Dreams came like tides — slow, patient, unstoppable.
In this half-world between heaven and earth, I watched them sleep.
Damon first.
His dreams were quiet, ordered — golden light flickering across the walls of his mind. Yet beneath that calm surface lay the grief he never spoke aloud. Every night, he dreamt of the clearing where I had vanished. Every night, he reached for the light that took me — and every night, he woke before his fingers found mine.
But tonight, I reached back.
My touch brushed the edge of his dream, and his breath hitched. His golden aura flared, his wolf lifting its head as if scenting me on the wind.
“Selene…” he whispered, and for a heartbeat, our souls touched — warmth flooding through both of us.
His dream steadied, his heartbeat slowed, and I left him in peace.
Then came Darius.
His dreams were chaos. Shadows and flame, teeth and blood, guilt and longing. He ran through forests that burned and reformed, chased by memories that refused to fade.
I stepped into the fire.
He froze, eyes wide, silver and black swirling with disbelief.
“Am I dreaming?” he asked, voice hoarse.
I smiled faintly. “Yes. But dreams are still real enough to remember.”
He reached out, hesitant. His fingers passed through my light, but warmth lingered where we touched.
“You shouldn’t be here,” he said. “You should have stayed free.”
“I am free,” I whispered. “But the world isn’t. The shadow still breathes, Darius. Something stirs beneath the peace.”
His eyes darkened. “The prophecy’s done. You broke it.”
“Prophecies don’t end,” I said. “They evolve.”
Before I could explain, the dream began to shift. The fire dimmed, replaced by the faint glow of moonlight.

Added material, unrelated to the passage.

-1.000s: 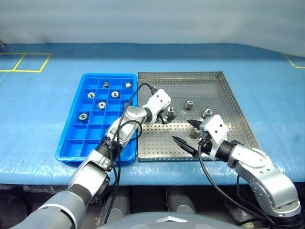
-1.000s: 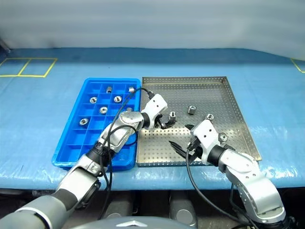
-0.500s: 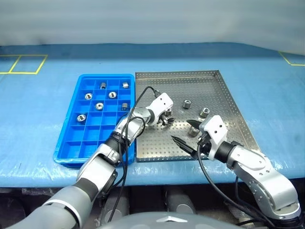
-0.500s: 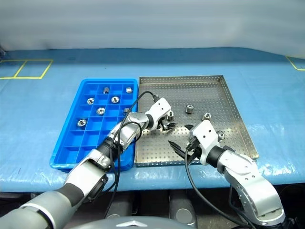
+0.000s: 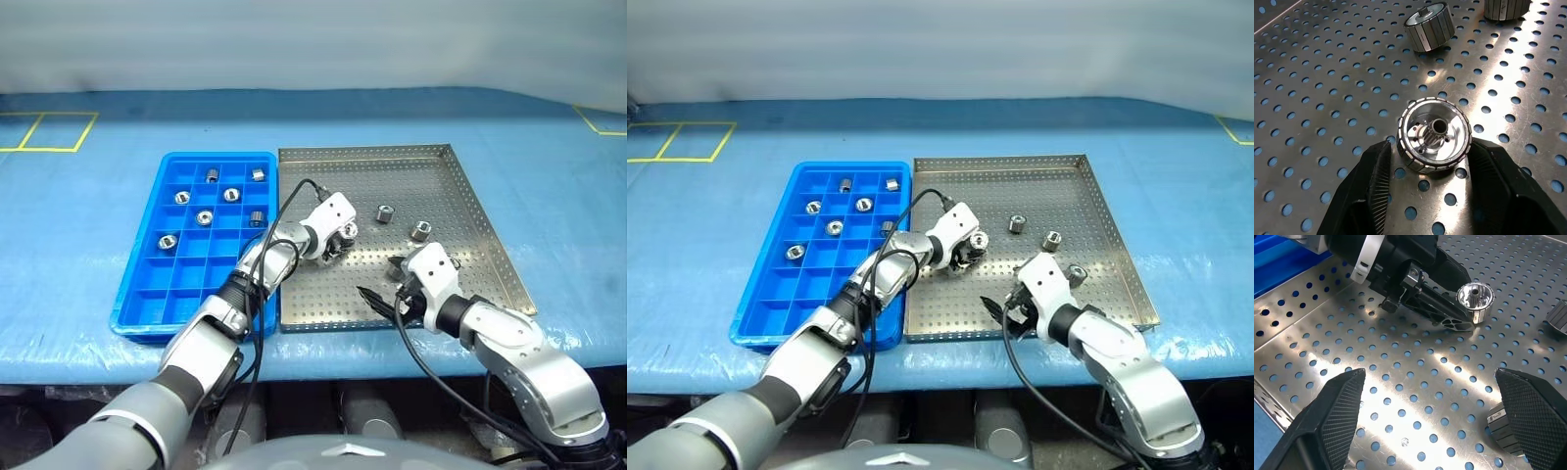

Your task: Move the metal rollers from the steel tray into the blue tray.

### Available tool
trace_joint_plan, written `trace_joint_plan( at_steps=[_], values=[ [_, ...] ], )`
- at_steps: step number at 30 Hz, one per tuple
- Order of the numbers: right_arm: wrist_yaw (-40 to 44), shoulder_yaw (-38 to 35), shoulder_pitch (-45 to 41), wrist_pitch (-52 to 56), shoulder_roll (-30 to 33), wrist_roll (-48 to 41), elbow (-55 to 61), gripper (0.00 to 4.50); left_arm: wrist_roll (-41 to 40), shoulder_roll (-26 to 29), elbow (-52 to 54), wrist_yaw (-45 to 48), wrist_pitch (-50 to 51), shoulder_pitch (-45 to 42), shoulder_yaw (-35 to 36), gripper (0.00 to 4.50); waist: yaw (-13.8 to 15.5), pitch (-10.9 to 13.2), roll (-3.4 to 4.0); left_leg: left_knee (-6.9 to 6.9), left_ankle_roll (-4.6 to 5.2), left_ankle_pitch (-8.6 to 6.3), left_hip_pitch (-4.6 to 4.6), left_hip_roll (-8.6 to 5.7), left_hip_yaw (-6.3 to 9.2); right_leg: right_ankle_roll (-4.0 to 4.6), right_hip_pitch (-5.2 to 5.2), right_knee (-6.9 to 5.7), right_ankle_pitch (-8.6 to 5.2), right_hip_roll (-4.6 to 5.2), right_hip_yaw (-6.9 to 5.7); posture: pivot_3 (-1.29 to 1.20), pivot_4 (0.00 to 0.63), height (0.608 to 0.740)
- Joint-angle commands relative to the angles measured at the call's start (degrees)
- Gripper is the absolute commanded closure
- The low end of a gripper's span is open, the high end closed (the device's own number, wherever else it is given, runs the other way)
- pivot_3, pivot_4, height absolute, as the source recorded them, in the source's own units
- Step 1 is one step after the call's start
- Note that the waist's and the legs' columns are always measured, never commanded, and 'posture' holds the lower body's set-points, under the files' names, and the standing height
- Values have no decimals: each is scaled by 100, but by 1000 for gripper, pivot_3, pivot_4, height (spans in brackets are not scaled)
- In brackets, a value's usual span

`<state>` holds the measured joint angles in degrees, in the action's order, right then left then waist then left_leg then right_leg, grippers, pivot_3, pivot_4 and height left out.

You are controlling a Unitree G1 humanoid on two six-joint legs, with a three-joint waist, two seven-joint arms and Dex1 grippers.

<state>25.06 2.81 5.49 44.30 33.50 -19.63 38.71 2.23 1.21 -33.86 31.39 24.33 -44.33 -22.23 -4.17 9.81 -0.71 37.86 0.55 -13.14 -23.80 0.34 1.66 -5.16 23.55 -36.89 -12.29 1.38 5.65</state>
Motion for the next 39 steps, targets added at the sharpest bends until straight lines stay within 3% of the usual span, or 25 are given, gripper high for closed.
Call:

But something else flickered in the distance — a whisper, sharp and cold, winding through the air like smoke.
A voice not my own.
The balance cannot hold forever.
The words echoed in my mind, heavy with dread. Darius heard them too — his expression hardening.
“Who was that?” he demanded.
I turned, but the voice had already vanished, leaving behind only silence and the faint scent of decay.
When I looked back, Darius’s dream was dissolving.
“Wake Damon,” I said urgently. “Something is coming.”
He reached for me, but his dream shattered into darkness.
⸻
I woke in the heavens, gasping. The moon above me flickered — once, twice — and a faint c***k rippled across its light.
The Goddess appeared beside me, her expression grave.
“You felt it too,” she said quietly.
“What was that?” I asked.
“The void left behind by your choice,” she murmured. “Balance requires motion, Selene. You ended the curse, but in doing so, you awakened its opposite.”
“Another shadow,” I whispered.
She nodded. “One not born of prophecy… but of grief.”
My heart sank. “Damon. Darius.”
“They are strong,” the Goddess said. “But love and loss are twin edges of the same blade. If either falters, the darkness will find a way back.”
Her gaze softened. “You can still reach them — through their dreams, through their hearts. But if you walk their world again… the heavens will fall silent.”
I turned toward the earth below — toward the brothers who once held my world together. “Then let the heavens fall,” I whispered. “I won’t lose them again.”
The stars dimmed. The moon pulsed.
And with a single breath, I stepped out of the divine and back into the mortal realm — unseen, unbound, and more powerful than before.
Below, two Alphas stirred in their sleep.
Both whispered my name.
And somewhere deep in the forest, a pair of crimson eyes opened — ancient, patient, and waiting.